🤖 AI Summary
To address the insufficient robustness of large language model (LLM)-driven autonomous agents in real-world anomalous scenarios—necessitating human-in-the-loop (HITL) collaboration—this paper proposes a sandboxed execution framework supporting hybrid human-machine takeover. Methodologically, it introduces: (1) an Adaptive Streaming Protocol (ASP) that jointly encodes command instructions and video streams to enable low-latency, high-reliability dynamic task handover over heterogeneous networks; (2) a cross-platform virtualized sandbox environment integrating hybrid command-video transmission, programmable APIs, and manual control interfaces; and (3) lightweight AI integration via the Model Control Protocol (MCP) standard and open-source SDKs. Experimental evaluation demonstrates a 48.3% improvement in task success rate, 50% reduction in bandwidth consumption, and 5.1% decrease in end-to-end latency.
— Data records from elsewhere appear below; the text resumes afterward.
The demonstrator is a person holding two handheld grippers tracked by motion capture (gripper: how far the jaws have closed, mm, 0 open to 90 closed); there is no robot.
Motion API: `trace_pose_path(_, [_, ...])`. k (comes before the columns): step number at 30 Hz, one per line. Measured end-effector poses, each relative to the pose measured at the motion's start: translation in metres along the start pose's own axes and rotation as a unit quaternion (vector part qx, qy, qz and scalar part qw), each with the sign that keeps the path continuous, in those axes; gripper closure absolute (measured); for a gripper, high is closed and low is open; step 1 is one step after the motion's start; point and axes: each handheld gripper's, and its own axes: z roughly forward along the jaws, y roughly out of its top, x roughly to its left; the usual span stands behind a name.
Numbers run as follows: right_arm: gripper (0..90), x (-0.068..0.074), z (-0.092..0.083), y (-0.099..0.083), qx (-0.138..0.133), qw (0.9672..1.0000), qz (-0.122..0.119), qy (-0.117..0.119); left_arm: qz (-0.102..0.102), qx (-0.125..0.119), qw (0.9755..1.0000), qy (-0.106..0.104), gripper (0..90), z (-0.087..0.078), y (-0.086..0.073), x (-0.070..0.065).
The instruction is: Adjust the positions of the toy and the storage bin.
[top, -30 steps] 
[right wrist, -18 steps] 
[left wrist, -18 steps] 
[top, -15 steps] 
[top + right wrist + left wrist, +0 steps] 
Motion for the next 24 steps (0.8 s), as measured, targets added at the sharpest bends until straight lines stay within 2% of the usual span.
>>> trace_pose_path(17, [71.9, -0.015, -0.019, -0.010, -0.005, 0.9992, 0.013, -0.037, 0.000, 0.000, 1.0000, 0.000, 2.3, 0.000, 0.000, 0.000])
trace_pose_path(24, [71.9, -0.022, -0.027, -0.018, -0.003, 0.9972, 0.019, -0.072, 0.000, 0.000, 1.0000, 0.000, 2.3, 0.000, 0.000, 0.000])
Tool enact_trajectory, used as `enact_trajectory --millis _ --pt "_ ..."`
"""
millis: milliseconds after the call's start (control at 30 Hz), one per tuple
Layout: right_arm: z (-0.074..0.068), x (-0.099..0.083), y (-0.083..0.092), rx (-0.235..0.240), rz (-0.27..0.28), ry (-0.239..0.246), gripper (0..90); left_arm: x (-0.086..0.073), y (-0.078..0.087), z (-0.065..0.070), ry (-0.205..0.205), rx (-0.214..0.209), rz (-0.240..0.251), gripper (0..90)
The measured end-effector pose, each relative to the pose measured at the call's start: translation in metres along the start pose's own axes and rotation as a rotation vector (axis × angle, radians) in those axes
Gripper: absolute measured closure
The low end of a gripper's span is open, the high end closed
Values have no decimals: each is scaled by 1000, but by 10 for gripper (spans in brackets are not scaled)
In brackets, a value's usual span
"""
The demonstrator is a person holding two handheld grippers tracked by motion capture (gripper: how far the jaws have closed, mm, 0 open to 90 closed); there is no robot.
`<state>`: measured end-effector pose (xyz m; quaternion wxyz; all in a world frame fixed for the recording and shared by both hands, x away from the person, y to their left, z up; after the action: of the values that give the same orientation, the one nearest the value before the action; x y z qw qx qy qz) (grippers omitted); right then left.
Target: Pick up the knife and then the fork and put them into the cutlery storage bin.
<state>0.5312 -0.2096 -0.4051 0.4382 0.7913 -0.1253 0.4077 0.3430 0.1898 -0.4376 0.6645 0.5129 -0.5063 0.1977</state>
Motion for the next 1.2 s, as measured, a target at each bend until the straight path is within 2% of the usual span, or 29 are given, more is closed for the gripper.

Moreover, system stability and user experience are significantly enhanced under weak-network conditions.
📝 Abstract
The rapid advancement of Large Language Models (LLMs) is catalyzing a shift towards autonomous AI Agents capable of executing complex, multi-step tasks. However, these agents remain brittle when faced with real-world exceptions, making Human-in-the-Loop (HITL) supervision essential for mission-critical applications. In this paper, we present AgentBay, a novel sandbox service designed from the ground up for hybrid interaction. AgentBay provides secure, isolated execution environments spanning Windows, Linux, Android, Web Browsers, and Code interpreters. Its core contribution is a unified session accessible via a hybrid control interface: An AI agent can interact programmatically via mainstream interfaces (MCP, Open Source SDK), while a human operator can, at any moment, seamlessly take over full manual control. This seamless intervention is enabled by Adaptive Streaming Protocol (ASP). Unlike traditional VNC/RDP, ASP is specifically engineered for this hybrid use case, delivering an ultra-low-latency, smoother user experience that remains resilient even in weak network environments. It achieves this by dynamically blending command-based and video-based streaming, adapting its encoding strategy based on network conditions and the current controller (AI or human). Our evaluation demonstrates strong results in security, performance, and task completion rates. In a benchmark of complex tasks, the AgentBay (Agent + Human) model achieved more than 48% success rate improvement. Furthermore, our ASP protocol reduces bandwidth consumption by up to 50% compared to standard RDP, and in end-to-end latency with around 5% reduction, especially under poor network conditions. We posit that AgentBay provides a foundational primitive for building the next generation of reliable, human-supervised autonomous systems.